Records excerpted from a collection:
------
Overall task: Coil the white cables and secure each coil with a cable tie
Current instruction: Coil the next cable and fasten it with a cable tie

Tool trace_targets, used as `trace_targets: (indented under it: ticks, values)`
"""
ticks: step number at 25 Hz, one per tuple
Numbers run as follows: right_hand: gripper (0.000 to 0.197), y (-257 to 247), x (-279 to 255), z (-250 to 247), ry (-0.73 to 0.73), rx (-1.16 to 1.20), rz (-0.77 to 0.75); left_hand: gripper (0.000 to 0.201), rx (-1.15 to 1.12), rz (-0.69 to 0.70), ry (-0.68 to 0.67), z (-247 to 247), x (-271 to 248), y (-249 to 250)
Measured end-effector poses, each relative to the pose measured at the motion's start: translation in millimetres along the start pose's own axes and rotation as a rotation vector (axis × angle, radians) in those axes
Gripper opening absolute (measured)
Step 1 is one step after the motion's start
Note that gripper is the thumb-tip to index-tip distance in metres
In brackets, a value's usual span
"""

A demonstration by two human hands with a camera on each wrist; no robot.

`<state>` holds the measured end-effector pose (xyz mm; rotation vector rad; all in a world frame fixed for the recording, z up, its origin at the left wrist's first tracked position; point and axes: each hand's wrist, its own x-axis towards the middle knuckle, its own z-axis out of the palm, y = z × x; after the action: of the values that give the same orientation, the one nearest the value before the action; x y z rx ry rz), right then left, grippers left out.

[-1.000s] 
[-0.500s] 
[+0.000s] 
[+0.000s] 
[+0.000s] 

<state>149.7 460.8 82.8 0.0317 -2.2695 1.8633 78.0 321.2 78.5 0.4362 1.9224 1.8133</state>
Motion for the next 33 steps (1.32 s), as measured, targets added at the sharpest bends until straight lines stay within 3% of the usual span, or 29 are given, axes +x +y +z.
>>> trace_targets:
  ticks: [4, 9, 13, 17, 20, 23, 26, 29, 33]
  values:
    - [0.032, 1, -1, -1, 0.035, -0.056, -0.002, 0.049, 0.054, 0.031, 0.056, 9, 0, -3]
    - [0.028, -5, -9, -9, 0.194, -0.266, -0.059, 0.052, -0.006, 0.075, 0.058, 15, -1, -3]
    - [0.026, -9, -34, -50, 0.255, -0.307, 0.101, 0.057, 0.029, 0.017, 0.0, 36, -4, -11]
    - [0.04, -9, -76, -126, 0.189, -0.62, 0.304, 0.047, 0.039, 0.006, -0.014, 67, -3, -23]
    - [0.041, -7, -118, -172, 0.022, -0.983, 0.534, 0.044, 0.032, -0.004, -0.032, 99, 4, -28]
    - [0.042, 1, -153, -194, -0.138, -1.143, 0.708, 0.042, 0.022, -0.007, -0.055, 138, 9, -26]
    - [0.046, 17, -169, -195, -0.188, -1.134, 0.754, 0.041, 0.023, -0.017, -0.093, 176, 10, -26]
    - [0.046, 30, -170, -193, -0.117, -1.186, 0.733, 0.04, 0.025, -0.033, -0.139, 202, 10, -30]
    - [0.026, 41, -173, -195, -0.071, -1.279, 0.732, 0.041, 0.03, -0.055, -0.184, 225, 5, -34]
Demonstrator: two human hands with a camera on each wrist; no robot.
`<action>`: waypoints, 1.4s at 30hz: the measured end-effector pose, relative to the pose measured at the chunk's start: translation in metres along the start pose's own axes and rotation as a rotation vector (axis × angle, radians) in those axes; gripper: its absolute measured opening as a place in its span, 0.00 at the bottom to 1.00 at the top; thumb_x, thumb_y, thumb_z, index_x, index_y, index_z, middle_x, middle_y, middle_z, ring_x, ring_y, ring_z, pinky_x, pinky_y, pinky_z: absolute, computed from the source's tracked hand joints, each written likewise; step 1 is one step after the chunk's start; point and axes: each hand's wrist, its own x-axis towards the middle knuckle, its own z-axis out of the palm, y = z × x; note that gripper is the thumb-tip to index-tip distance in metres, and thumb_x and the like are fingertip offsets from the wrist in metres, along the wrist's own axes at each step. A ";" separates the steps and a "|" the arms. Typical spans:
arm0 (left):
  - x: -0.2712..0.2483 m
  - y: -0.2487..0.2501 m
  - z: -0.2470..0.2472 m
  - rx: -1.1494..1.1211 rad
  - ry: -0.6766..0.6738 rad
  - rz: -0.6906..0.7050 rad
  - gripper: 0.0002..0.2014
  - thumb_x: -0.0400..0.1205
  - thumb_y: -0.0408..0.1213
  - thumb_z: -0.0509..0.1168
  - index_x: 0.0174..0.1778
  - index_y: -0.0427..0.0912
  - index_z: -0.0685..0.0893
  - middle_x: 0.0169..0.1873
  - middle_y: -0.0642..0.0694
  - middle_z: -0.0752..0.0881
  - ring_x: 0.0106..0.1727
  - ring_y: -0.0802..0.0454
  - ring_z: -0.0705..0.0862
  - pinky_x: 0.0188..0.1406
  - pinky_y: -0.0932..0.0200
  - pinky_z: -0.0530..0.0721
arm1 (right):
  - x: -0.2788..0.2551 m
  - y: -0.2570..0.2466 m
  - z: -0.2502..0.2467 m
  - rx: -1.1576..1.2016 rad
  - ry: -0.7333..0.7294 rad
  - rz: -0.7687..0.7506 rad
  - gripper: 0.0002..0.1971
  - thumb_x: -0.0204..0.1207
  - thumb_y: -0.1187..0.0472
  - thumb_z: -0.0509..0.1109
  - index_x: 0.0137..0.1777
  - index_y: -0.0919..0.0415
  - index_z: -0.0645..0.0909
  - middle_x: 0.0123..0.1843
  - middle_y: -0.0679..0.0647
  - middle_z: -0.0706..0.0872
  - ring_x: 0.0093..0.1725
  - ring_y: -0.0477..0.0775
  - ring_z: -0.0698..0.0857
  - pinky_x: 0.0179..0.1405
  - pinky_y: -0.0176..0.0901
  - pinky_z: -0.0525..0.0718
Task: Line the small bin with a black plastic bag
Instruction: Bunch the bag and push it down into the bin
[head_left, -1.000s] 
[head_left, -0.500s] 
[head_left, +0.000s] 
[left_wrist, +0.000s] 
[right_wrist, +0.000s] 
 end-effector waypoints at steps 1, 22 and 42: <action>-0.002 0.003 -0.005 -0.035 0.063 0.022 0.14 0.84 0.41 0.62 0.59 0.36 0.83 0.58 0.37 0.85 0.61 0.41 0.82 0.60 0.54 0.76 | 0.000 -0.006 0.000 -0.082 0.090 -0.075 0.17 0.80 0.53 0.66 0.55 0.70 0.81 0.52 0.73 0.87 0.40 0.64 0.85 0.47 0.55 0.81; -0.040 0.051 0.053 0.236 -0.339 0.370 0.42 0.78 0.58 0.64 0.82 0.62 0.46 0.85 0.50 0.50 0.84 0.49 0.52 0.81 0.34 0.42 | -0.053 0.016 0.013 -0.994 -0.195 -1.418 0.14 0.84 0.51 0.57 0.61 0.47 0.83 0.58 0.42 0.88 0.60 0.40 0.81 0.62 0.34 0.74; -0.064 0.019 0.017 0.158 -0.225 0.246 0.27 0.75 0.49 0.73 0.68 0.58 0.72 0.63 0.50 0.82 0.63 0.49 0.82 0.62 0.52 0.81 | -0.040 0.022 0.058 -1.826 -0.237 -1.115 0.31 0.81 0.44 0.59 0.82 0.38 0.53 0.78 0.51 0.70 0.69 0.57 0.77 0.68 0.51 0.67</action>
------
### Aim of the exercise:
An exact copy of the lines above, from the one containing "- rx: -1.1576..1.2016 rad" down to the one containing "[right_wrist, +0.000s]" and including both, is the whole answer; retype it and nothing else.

### Task result:
  - rx: -1.1576..1.2016 rad
  - ry: -0.7333..0.7294 rad
  - rz: -0.7687..0.7506 rad
  - gripper: 0.0002..0.1971
  - thumb_x: -0.0204..0.1207
  - thumb_y: -0.1187..0.0472
  - thumb_z: -0.0509..0.1109
  - index_x: 0.0137..0.1777
  - index_y: -0.0919..0.0415
  - index_z: -0.0645..0.0909
  - middle_x: 0.0123..0.1843
  - middle_y: -0.0679..0.0647
  - middle_z: -0.0706..0.0872
  - ring_x: 0.0093..0.1725
  - ring_y: -0.0477..0.0775
  - ring_z: -0.0698..0.0857
  - pinky_x: 0.0179..0.1405
  - pinky_y: -0.0176..0.0901
  - pinky_z: -0.0525..0.0718
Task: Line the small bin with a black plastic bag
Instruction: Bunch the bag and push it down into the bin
[head_left, -1.000s] 
[head_left, -0.500s] 
[head_left, +0.000s] 
[left_wrist, +0.000s] 
[right_wrist, +0.000s] 

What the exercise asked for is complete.